* _About this task_:
Starting at the first line of the data, please print exactly those lines through the one that holds "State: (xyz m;", omitting every picture.

* _Source material_:
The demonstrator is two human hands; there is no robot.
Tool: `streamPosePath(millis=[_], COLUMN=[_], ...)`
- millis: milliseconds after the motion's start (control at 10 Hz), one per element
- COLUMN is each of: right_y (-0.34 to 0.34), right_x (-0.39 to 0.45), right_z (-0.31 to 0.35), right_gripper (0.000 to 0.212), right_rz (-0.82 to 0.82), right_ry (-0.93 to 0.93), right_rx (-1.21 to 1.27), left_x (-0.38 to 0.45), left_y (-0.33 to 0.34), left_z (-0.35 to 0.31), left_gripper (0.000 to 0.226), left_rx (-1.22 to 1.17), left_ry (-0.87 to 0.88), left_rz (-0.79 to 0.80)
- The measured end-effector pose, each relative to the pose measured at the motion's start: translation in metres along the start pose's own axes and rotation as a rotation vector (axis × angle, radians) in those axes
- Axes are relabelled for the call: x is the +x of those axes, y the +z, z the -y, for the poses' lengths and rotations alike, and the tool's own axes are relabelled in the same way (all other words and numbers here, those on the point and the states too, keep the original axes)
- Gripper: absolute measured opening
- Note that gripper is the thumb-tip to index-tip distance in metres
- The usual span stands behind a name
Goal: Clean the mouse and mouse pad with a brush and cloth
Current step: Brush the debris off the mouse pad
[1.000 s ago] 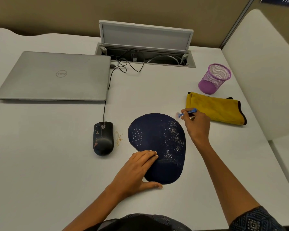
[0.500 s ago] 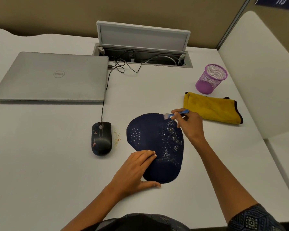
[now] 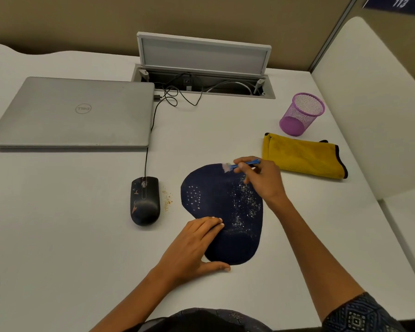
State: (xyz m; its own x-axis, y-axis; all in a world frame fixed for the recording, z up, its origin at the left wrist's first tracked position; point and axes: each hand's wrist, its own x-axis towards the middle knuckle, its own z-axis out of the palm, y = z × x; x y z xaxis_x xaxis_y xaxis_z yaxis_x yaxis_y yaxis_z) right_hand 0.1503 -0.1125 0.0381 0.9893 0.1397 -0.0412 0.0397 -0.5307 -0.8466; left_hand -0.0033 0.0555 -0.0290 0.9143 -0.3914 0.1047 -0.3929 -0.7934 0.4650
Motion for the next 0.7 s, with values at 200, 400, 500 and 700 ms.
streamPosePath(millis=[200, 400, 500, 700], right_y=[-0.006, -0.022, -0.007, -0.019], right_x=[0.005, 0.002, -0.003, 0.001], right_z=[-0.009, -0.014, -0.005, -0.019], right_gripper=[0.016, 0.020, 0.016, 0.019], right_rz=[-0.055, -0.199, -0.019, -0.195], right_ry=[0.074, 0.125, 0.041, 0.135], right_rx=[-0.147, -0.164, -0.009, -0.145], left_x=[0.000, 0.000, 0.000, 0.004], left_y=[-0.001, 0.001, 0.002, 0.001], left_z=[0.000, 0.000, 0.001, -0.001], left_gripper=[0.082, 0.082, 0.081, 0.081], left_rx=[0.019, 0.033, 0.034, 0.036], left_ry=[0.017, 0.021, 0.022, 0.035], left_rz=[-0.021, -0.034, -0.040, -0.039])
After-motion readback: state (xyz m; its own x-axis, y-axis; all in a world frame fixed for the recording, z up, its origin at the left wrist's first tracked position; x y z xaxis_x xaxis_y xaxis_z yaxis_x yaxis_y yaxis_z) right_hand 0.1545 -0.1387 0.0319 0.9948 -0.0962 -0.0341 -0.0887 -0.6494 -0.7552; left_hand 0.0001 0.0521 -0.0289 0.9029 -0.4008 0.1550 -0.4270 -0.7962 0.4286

* _Task response_:
The demonstrator is two human hands; there is no robot.
Tool: `streamPosePath(millis=[_], COLUMN=[_], ...)`
- millis: milliseconds after the motion's start (control at 10 Hz), one per element
- COLUMN is each of: right_y (-0.34 to 0.34), right_x (-0.39 to 0.45), right_z (-0.31 to 0.35), right_gripper (0.000 to 0.212), right_rz (-0.82 to 0.82), right_ry (-0.93 to 0.93), right_rx (-1.21 to 1.27), left_x (-0.38 to 0.45), left_y (-0.33 to 0.34), left_z (-0.35 to 0.31), left_gripper (0.000 to 0.226), left_rx (-1.22 to 1.17), left_ry (-0.87 to 0.88), left_rz (-0.79 to 0.80)
- The measured end-effector pose, each relative to the pose measured at the motion's start: translation in metres along the start pose's own axes and rotation as a rotation vector (axis × angle, radians) in those axes
- Axes are relabelled for the call: x is the +x of those axes, y the +z, z the -y, for the poses' lengths and rotations alike, and the tool's own axes are relabelled in the same way (all other words and numbers here, those on the point and the states too, keep the original axes)
- Gripper: absolute measured opening
- Note that gripper is the thumb-tip to index-tip distance in metres
- The usual span stands behind a name
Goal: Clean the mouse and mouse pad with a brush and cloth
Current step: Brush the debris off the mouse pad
[1.000 s ago] 
[0.500 s ago] 
[now] 
State: (xyz m; its own x-axis, y-axis; all in a world frame fixed for the recording, z up, its origin at the left wrist's first tracked position; point and axes: each hand's wrist, its own x-axis towards the middle knuckle, its own z-axis out of the palm, y = z × x; x y z xaxis_x xaxis_y xaxis_z yaxis_x yaxis_y yaxis_z) right_hand 0.1503 -0.1125 0.0381 0.9893 0.1397 -0.0412 0.0397 -0.5307 -0.8466; left_hand -0.0033 0.0555 -0.0290 0.9143 -0.3914 0.1047 -0.3929 -0.7934 0.4650

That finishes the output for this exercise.